■ Work task ■
Search the entries for the word "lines" and pull out each line that has it.

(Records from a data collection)
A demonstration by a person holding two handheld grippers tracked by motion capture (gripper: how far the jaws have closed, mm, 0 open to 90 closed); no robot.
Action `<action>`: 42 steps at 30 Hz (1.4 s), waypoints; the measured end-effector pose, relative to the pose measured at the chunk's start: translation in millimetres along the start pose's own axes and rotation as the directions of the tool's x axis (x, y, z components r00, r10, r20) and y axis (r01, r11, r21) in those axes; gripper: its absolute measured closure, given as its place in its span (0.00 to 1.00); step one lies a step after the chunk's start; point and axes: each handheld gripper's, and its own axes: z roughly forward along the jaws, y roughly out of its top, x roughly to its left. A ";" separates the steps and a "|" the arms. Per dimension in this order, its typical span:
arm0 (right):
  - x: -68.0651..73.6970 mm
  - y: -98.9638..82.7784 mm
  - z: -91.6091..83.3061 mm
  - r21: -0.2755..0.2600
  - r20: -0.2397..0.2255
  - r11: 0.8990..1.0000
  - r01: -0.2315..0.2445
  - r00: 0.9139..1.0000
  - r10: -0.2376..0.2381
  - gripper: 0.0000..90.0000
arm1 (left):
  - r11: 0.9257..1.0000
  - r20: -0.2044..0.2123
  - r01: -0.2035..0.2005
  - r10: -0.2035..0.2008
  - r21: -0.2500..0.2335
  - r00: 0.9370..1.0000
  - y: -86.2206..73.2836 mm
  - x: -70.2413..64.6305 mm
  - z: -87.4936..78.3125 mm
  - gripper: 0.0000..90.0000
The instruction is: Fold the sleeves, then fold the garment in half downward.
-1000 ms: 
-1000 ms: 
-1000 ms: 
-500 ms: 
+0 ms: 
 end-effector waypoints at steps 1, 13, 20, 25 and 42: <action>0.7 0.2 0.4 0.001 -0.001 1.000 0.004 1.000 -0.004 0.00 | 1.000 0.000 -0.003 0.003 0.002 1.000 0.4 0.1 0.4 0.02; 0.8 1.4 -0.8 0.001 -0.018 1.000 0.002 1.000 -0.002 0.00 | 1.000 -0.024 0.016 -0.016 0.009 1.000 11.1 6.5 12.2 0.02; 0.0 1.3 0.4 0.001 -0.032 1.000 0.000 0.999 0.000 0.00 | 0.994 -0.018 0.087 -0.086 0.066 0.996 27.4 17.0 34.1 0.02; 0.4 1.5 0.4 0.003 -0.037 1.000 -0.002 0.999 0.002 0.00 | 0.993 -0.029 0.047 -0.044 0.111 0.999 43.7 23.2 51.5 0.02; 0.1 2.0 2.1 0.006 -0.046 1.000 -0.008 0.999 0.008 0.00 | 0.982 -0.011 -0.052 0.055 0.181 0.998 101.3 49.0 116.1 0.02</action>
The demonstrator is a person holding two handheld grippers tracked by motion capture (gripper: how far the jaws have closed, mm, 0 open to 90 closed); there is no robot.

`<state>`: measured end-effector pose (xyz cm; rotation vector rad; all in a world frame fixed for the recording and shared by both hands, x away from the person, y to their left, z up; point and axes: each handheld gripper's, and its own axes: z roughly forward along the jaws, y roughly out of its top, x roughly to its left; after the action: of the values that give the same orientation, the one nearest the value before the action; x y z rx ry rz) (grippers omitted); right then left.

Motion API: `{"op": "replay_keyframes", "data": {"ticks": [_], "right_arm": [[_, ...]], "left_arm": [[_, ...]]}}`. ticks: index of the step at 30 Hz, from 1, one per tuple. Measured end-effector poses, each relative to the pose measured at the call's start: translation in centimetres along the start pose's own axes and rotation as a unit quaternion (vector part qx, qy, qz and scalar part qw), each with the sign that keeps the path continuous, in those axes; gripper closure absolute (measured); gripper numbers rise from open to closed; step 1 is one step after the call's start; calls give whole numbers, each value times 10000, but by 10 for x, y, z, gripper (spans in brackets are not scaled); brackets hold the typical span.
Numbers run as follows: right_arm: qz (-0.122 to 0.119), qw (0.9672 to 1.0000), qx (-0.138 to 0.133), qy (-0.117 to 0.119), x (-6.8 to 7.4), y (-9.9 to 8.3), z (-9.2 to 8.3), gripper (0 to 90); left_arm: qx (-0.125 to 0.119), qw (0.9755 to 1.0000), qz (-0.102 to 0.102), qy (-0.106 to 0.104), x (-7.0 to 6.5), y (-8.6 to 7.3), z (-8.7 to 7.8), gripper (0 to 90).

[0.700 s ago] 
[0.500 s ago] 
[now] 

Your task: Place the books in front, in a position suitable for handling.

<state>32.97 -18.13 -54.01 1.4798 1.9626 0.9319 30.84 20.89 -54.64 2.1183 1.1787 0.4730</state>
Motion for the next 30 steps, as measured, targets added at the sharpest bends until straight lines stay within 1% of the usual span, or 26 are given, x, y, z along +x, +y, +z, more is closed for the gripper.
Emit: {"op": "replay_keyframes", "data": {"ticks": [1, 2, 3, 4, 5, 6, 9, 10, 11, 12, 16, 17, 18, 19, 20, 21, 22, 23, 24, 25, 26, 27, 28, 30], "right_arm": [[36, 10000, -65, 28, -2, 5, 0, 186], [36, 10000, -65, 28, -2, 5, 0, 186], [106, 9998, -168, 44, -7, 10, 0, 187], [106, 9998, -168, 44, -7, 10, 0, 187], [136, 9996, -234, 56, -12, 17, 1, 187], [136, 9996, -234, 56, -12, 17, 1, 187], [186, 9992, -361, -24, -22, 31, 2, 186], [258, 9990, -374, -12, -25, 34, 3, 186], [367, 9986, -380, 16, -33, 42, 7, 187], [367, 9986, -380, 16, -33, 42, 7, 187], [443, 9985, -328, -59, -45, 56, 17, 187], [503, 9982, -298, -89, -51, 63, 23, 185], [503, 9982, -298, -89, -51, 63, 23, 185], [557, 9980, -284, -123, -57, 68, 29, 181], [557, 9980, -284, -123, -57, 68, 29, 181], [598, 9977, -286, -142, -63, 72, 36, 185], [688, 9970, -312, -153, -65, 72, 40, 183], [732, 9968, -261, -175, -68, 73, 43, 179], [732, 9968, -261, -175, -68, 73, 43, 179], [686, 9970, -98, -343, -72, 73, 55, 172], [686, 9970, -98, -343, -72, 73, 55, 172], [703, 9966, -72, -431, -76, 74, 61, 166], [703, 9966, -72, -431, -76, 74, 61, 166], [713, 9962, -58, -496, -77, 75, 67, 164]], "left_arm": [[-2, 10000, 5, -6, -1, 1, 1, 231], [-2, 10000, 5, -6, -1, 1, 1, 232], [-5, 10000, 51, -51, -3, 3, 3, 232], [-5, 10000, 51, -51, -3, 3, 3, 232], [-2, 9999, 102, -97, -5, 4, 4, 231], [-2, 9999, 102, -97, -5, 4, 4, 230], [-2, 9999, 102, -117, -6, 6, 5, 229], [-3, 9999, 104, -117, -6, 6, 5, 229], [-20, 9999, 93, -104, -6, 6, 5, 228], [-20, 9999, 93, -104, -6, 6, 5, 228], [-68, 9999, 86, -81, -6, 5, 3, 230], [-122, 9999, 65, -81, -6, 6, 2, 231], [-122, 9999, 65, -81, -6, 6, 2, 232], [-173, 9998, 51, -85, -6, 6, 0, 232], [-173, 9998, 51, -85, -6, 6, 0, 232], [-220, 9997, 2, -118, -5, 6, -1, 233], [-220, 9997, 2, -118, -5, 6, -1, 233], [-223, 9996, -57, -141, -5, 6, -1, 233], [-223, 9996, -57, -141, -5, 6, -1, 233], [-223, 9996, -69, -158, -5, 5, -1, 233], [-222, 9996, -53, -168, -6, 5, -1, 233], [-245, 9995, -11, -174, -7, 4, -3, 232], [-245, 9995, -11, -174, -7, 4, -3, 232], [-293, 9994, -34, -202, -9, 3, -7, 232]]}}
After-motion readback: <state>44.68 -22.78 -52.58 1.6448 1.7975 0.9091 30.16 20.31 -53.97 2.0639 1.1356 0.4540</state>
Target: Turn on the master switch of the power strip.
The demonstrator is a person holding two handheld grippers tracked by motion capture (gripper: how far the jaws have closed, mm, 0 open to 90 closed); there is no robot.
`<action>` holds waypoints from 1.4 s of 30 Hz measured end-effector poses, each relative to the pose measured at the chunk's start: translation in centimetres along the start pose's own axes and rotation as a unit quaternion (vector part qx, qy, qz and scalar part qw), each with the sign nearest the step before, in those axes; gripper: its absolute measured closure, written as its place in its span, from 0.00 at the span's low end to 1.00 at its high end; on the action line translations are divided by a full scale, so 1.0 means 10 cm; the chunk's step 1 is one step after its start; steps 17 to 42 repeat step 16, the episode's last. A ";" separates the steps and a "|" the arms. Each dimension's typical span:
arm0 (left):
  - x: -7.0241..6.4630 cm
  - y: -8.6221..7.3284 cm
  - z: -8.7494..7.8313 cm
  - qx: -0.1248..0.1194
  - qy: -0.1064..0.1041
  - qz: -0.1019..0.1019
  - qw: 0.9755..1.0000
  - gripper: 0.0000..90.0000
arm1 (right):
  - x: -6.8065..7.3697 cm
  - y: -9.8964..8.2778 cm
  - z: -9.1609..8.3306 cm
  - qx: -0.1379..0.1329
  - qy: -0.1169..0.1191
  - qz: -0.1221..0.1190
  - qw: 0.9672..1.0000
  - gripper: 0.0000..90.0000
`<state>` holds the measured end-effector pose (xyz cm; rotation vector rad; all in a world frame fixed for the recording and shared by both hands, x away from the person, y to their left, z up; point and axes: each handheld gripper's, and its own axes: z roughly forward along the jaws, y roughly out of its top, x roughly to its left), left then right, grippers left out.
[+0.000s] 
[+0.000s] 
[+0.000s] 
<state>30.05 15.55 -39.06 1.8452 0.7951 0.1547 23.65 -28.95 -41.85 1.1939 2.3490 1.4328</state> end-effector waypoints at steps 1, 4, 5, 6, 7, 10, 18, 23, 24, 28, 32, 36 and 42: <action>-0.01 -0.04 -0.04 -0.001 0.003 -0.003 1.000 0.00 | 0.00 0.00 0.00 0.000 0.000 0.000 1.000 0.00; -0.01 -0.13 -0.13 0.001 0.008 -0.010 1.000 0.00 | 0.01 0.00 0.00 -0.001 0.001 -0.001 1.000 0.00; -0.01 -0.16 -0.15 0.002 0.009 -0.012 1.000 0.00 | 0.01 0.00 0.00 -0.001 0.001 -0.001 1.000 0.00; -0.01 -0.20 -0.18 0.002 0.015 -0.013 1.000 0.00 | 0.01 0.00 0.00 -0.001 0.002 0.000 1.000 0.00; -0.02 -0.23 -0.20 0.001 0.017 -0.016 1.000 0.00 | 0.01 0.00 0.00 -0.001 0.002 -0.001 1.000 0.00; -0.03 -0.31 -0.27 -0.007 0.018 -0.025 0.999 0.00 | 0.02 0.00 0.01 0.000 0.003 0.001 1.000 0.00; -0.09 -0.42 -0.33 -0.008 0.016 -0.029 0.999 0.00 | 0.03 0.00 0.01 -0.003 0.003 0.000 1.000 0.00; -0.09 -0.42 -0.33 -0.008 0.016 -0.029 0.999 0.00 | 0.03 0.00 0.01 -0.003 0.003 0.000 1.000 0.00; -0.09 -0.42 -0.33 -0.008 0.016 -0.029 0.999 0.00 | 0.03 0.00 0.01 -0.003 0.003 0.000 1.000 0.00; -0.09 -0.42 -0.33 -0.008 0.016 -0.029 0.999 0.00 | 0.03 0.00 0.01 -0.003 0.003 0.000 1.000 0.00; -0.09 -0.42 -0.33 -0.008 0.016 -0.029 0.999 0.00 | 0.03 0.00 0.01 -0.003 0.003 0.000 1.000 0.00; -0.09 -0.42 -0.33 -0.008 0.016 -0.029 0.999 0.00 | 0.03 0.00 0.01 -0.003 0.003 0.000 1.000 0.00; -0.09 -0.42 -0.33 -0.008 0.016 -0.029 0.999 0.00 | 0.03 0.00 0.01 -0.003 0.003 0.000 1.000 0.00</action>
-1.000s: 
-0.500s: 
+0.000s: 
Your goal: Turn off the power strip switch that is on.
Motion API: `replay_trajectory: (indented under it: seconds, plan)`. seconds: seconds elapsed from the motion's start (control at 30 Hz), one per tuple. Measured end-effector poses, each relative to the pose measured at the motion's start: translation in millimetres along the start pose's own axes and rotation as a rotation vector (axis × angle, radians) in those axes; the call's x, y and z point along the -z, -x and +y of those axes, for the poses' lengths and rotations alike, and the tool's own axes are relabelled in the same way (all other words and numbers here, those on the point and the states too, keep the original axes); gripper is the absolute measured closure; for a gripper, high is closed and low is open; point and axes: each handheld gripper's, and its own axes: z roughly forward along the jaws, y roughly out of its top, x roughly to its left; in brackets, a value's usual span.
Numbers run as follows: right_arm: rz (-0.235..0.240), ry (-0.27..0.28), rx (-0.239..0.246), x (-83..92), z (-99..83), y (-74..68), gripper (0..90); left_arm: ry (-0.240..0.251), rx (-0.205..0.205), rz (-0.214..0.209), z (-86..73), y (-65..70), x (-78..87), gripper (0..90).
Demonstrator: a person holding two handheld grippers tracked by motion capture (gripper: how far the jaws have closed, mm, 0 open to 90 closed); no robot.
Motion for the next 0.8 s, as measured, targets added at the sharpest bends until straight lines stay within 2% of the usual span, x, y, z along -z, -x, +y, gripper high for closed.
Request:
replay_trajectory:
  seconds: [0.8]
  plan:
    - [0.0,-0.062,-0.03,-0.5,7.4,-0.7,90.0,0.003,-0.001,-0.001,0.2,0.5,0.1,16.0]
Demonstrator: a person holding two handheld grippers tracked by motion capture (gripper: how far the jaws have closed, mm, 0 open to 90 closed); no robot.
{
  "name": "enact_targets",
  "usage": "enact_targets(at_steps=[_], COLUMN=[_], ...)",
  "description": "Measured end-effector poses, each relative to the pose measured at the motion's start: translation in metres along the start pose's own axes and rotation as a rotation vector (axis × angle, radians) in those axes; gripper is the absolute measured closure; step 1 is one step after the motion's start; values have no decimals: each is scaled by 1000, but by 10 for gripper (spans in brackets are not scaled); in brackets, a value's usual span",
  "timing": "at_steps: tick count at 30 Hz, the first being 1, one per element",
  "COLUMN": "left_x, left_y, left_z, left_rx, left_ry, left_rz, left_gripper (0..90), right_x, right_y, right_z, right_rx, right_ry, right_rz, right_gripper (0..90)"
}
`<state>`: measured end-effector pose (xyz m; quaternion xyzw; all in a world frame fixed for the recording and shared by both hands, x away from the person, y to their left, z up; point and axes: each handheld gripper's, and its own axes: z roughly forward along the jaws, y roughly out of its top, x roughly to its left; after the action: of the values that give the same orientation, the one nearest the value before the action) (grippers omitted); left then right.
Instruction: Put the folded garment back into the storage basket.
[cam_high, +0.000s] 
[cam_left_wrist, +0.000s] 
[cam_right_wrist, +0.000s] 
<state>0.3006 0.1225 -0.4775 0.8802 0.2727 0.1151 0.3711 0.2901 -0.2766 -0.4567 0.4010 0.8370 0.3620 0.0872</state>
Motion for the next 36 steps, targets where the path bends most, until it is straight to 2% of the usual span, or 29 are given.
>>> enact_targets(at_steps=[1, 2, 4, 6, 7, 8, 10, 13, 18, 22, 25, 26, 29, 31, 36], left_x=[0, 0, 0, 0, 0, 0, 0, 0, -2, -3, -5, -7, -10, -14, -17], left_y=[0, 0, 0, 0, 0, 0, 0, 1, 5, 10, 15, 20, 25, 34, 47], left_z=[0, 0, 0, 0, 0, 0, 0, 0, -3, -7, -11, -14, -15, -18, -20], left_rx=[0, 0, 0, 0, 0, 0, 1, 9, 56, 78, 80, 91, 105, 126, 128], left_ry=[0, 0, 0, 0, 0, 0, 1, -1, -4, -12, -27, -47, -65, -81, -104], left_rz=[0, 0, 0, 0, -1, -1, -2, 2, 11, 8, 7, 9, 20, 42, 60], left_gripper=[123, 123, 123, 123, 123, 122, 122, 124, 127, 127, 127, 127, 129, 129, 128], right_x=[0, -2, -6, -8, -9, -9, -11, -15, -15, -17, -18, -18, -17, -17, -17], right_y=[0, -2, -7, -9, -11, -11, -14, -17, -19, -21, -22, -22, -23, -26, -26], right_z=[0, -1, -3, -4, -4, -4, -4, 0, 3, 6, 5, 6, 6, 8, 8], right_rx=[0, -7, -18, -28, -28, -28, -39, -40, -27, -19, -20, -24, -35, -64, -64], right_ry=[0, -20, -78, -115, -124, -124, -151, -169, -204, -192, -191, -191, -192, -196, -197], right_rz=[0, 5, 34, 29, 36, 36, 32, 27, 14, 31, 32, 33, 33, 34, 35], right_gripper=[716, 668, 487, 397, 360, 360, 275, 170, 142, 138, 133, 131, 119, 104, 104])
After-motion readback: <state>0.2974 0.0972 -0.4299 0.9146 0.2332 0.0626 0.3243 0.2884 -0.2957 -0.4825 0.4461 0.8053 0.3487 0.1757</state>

■ Result of this task ■
Motion for the next 30 steps, as measured, targets added at the sharpest bends until straight lines stay within 1% of the usual span, or 26 are given, x, y, z along +x, +y, +z, more is closed for the gripper.
Motion for the next 0.8 s, as measured, targets added at the sharpest bends until straight lines stay within 2% of the usual span, x, y, z along -z, -x, +y, gripper high for closed.

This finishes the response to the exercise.